The empty sham of debt-backed money.

From the begining of this whole crisis we have been told by all the experts that what we needed was first cash and then confidence.

When Bear Stearns, Fannie, Freddie and Lehman all fell over we were told by Secretary of the Treasury and former Goldman Sachs CEO Paulson, that without $700 Billion in Bail-out CASH, right now!! – the financial system would end and so would the Western World. Cowardly politicians quailed and TARP was created.

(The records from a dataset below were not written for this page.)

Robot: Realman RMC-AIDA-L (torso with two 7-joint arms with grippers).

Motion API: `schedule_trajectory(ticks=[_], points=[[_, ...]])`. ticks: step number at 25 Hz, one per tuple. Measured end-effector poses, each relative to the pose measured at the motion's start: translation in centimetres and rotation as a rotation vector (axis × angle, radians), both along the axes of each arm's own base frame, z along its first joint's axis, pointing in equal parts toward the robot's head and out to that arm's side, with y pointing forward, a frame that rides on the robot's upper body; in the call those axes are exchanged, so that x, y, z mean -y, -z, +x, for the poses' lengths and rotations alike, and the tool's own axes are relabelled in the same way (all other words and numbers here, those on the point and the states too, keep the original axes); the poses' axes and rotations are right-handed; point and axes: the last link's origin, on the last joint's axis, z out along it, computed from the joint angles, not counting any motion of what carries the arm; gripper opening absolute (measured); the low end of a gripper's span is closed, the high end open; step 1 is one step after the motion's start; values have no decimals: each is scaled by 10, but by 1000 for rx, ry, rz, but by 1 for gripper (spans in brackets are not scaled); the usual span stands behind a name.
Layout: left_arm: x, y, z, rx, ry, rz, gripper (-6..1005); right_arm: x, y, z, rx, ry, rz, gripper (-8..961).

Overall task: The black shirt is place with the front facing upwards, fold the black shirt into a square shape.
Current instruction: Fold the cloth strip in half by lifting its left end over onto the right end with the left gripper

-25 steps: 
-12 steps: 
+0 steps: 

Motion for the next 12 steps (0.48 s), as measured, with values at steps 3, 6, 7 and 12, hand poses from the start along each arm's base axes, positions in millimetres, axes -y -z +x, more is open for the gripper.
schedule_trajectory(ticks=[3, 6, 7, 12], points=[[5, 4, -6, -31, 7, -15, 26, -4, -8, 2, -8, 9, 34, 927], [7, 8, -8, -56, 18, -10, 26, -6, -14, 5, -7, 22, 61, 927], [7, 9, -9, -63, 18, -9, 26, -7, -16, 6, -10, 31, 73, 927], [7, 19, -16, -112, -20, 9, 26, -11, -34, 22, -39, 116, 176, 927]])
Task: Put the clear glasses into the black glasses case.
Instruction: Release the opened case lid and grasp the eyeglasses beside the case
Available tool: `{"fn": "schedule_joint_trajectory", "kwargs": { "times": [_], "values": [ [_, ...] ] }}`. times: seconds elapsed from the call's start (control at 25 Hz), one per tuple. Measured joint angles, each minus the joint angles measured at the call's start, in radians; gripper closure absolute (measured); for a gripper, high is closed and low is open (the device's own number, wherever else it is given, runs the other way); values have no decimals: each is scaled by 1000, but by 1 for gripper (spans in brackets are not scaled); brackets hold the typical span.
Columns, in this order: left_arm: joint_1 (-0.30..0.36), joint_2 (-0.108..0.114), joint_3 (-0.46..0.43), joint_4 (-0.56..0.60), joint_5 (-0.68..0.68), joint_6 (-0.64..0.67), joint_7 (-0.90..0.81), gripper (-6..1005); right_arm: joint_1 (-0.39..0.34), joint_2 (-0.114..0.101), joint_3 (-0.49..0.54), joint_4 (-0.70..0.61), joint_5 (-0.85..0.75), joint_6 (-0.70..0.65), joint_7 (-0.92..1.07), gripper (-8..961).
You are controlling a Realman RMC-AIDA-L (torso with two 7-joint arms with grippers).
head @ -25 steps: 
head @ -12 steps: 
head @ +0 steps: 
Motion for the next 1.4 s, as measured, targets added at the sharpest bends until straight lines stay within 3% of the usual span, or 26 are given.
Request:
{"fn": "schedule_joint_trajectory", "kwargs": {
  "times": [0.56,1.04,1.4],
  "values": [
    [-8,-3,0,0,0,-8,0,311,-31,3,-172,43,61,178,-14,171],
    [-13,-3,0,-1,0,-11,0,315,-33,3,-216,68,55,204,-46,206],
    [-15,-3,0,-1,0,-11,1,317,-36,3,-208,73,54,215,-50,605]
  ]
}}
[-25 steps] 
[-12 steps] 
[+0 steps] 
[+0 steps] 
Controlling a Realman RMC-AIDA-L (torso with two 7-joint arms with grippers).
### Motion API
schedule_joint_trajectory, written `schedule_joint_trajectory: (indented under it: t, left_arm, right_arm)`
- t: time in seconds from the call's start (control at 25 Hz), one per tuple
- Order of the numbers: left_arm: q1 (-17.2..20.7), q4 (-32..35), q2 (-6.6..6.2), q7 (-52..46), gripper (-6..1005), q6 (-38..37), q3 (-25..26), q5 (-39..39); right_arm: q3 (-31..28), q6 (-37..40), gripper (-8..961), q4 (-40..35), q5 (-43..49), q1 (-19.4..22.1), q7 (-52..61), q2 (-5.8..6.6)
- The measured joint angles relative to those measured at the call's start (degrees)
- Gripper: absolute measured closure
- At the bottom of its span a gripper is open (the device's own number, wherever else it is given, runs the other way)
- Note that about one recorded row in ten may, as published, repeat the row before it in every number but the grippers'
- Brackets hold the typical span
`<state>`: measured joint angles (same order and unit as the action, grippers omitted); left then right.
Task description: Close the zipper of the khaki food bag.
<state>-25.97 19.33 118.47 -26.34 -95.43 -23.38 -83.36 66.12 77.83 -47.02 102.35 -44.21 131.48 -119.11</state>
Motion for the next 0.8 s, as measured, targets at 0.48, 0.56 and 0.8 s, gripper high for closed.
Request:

After the cash, we were chastised for lacking in confidence. As if this lack, was some form of cowardice. To lack ‘confidence’ was, they seemed to suggest, to be a defective citizen. To remedy this we were treated to the Bank Stress Test. Which so very nearly went horribly wrong. Several times the test had to be re-run with easier and easier assumptions until the whole thing became one giant condescending farce. What amazed and depressed me was the way not only the paid flatterers but even seemingly intelligent people appeared to accept blatant, brazen lying. The bankers poured sand in our sandwiches and people just tucked right in.

Since then we have see-sawed back and forth between alternating doses of cash and confidence. The Treasury and the FED print up the cash, the newspapers and business news channels print up the confidence.

The cash and the good new both, however, seem to have been printed on soap bubbles. They are here and then, POP, they’re gone.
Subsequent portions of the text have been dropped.